# REQUIRED WORK
Please return every line below that contains the string "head".

# GIVEN INFORMATION

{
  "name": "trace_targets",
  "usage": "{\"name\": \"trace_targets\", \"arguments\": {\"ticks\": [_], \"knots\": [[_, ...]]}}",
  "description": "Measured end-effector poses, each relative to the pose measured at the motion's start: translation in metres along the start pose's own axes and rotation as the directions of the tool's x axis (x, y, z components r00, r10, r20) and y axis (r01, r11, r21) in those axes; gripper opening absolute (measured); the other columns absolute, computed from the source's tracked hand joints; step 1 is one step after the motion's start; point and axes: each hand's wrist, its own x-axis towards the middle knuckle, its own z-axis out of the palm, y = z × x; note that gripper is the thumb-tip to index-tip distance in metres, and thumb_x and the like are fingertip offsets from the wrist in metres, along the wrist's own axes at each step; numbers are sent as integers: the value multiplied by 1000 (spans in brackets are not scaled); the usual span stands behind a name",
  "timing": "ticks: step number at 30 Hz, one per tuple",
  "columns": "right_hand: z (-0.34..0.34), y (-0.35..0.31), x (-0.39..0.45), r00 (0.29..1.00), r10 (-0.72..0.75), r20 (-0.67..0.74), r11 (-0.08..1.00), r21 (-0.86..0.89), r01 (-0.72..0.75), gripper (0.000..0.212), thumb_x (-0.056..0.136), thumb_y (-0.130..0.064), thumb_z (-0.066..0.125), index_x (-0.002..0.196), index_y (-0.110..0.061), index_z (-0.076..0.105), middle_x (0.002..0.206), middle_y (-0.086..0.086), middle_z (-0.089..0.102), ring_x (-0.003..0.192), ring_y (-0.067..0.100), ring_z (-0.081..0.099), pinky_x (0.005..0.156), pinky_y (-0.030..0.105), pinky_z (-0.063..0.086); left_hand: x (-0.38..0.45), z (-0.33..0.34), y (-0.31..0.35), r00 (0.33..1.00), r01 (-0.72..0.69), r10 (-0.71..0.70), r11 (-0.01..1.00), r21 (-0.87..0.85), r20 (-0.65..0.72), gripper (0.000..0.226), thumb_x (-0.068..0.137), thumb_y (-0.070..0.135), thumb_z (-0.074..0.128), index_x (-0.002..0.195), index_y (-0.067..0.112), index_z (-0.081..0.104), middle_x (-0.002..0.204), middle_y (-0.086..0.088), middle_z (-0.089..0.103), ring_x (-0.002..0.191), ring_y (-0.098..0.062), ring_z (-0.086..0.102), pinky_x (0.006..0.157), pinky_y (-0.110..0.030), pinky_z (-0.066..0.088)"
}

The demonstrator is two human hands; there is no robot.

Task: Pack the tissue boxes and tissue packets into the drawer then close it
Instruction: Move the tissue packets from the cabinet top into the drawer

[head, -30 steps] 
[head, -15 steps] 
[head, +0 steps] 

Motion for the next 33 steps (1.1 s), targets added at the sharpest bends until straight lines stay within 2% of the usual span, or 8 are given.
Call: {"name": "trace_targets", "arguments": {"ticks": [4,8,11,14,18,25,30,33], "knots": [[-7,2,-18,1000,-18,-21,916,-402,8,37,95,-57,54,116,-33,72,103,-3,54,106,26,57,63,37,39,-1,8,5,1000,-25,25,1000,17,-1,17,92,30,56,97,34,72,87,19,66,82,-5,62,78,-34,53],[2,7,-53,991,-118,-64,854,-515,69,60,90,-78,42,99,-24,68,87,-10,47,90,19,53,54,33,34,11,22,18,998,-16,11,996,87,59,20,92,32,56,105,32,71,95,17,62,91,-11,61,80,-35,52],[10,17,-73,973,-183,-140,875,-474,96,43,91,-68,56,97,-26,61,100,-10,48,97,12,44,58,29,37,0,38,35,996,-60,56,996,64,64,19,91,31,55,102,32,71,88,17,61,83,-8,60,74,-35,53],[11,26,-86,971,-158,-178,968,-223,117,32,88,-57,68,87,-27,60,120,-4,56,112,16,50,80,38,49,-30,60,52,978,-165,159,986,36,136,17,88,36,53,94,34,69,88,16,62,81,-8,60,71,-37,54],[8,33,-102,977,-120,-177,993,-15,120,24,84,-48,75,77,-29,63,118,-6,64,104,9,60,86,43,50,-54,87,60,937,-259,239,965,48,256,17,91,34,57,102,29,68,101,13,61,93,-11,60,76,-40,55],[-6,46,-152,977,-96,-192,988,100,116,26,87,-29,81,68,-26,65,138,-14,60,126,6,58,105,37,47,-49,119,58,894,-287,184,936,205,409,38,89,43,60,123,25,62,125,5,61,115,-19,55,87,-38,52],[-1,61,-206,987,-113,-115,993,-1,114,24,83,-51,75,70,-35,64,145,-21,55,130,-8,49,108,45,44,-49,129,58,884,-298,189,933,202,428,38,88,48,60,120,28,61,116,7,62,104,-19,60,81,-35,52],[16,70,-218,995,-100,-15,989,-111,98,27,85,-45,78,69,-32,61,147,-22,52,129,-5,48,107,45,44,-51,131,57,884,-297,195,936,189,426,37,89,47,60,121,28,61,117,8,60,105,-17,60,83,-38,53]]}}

# RESPONSE TO THIS TASK
[head, -30 steps] 
[head, -15 steps] 
[head, +0 steps] 

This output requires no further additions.